Stack was reunited with Bacall for The Gift of Love (1958), a tender tale of a wife who is going to die so she talks her husband into adopting a child in the hopes he will be somewhat consoled.  A remake of 1946's Sentimental Journey, it was perhaps not the success everyone hoped for but it has its touching moments.  

Playing Revolutionary War naval hero John Paul Jones (1959) was an attractive and dashing role for Stack and while the film gathered some attention, it was his second film in a row to not bang the box office drums.  He made the wonderfully suspenseful The Last Voyage (1960) about a wife (Malone again) who is trapped under a steel girder on a cruise ship that is sinking.  But before it was released Stack was in the doldrums over his movie career, still nursing a grudge over his Oscar loss, and decided to turn to a television series.




















He had worked in television before and while some of it was prestigious, it was never a series.  After Van Heflin and Van Johnson (!) turned down the role of Eliot Ness, hard-nosed G-man in The Untouchables, Stack jumped at it, securing the part for which he would forever be identified.  I am certain I never missed a single one of the 119 episodes made between 1959-63.  He won an Emmy and would forever more be a television star.

He made the best of being a stressed-out doctor in the all-star The Caretakers (1963) but Polly Bergen's shameless overacting ruined the movie.

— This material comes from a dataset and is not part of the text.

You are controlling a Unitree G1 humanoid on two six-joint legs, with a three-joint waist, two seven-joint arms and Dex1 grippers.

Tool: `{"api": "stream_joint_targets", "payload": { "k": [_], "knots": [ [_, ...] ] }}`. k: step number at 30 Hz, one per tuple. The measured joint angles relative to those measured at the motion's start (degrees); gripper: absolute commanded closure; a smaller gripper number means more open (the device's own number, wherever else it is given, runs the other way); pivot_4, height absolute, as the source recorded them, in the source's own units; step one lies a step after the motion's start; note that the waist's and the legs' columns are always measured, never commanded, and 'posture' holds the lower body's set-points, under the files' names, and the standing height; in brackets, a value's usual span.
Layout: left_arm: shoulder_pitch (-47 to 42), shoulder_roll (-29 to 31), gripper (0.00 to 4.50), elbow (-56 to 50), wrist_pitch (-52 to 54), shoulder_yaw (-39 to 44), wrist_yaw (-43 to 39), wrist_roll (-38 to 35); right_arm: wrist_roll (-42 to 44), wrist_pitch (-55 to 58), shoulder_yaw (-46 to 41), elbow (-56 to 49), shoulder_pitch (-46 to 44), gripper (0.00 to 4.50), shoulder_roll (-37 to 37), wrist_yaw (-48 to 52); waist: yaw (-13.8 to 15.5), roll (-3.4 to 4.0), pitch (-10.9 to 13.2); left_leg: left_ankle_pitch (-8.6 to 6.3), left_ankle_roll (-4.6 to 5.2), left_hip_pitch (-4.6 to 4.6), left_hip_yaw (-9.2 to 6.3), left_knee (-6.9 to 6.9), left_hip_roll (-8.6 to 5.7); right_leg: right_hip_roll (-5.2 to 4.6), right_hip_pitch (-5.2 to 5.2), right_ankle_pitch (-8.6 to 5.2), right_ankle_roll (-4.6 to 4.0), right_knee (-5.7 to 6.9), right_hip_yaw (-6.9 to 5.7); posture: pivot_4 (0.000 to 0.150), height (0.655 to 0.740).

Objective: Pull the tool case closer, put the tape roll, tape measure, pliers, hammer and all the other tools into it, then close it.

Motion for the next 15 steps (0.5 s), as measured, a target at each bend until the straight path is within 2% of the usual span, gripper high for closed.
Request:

From 1968-71 he rotated with Anthony Franciosa and Gene Barry in the popular TV series, The Name of the Game.  He appeared in mainly mediocre TV stuff during the 70's although he gained some more popularity as the host of Most Wanted in the mid-70's.

In 1979 Steven Spielberg hired him for his comedy chops in the not-so-successful 1941 about an imagined Japanese invasion in California right after Pearl Harbor.  It may have been an influence in hiring Stack to play still another pilot, this time in the hysterical Airplane! (1981).  It was his last good movie role.

In the 80's he had a brief go at another TV series, Strike Force, appeared for a season on Falcon Crest and pretty much became a fixture on TV and did some poor movies.

If his career wasn't so hot, the Stacks certainly were mentioned in the society pages of newspapers.  His tux was always pressed and ready for action and the longer they were married, the happier they seemed to be.
















Stack died in his Beverly Hills home in 2003 at age 84.  While he had prostate cancer, he succumbed to a heart attack.

In compiling this, I have repeatedly wondered why he didn't have more opportunities to be in top-notch movies.  He was a good actor who never quite made it to the top rung.